Actually I believe that we are in full agreement, with the possible exception of this statement which goes to the root of (my) confusion:
No, the demosaiced result would be [128,128,128] for the 4 theoretically perfect output pixels (the same as the Foveon type of sensor) added together to the same surface area.
This makes no sense to me, unless we bring into the discussion the difference between brightness and exposure of my first post, with related consequences on SNR and IQ.
Maybe you missed the part of my quote I've marked in italic bold here. You insisted on comparing a 4x larger photon collection area with single Bayer CFA sensels, so in order to make a valid comparison, one would have to add the four [32,32,32] interpolated Bayer CFA ones together, which gives [128,128,128].

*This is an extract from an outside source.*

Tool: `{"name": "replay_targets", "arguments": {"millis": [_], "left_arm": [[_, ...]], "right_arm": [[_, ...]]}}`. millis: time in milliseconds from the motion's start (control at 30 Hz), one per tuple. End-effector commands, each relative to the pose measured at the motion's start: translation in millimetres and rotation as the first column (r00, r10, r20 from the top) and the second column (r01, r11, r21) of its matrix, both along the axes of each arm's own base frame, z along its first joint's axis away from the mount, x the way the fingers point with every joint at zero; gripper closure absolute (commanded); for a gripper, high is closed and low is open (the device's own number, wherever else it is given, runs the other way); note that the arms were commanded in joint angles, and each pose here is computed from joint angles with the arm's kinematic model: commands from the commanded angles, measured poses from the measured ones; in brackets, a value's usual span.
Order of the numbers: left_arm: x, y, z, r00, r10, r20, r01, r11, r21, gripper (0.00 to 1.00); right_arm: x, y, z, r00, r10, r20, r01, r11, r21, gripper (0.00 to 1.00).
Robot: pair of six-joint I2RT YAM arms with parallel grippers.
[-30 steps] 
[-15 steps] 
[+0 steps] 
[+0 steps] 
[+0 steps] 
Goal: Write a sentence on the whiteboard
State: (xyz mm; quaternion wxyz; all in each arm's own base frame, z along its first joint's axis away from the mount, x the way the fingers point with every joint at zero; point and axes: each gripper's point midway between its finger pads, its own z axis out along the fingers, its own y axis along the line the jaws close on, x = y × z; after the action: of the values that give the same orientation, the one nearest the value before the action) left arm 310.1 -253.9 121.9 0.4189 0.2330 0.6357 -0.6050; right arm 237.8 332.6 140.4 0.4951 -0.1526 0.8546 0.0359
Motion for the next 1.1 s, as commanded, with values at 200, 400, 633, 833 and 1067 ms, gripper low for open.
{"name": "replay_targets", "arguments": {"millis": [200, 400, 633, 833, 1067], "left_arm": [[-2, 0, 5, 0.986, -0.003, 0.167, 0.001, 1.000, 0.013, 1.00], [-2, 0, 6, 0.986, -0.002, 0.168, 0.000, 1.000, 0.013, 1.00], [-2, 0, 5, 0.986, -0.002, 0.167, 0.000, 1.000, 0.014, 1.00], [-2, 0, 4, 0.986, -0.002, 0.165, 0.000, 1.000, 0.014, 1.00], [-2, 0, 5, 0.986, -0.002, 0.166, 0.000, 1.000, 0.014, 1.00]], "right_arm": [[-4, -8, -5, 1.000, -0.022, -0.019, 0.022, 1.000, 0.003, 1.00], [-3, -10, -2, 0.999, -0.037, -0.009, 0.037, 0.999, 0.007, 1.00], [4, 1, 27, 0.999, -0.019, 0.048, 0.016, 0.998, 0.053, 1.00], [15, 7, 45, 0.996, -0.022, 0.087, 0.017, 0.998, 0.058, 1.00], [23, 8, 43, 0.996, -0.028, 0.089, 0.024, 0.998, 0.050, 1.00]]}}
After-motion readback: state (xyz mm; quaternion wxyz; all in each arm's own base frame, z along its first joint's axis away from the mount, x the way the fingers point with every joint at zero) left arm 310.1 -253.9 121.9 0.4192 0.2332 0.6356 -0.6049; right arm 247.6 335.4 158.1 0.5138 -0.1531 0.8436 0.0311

Forget about Foveon for a second and think only about the Bayer in my example. We are looking at a square area A on the ideal Bayer sensor made up of 4 sensels in a 2x2 matrix, each of area A/4: 1 under a red , 1 under a blue and 2 under a green ideal color filter (CFA). If 384 photons reach area A, each A/4 filter area will only see 1/4 of them or 96. And since each filter only lets through 1/3 of them in our idealized example, the sensel underneath each filter will receive 32 photons and that's the value it would record in the raw data for each of the four sensels of our investigation.
Correct, 384/4 sensels = 96, and with 1/3rd bandpass filtering 96/3 = 32.
Simple demosaicing of the raw data (for instance with dcraw -h 'half' switch, which keeps the red and blue values as 'they are' and averages the greens) would produce a single R*G*B* Pixel for the whole of area A of value (32,32,32), with a given SNR, keeping in mind the earlier proviso on the green channel - because demosaicing works off the raw data.
Correct, see also the above explanation, [32,32,32] is the result after demosaicing.
More complicated demosaicing would give the same result, but it would be harder to follow. Of course we could in fact express this as any value we desired through digital post processing operations (let's call them brightness/tonal corrections) in-camera or in-computer, but the underlying information and SNR (IQ) would remain unchanged.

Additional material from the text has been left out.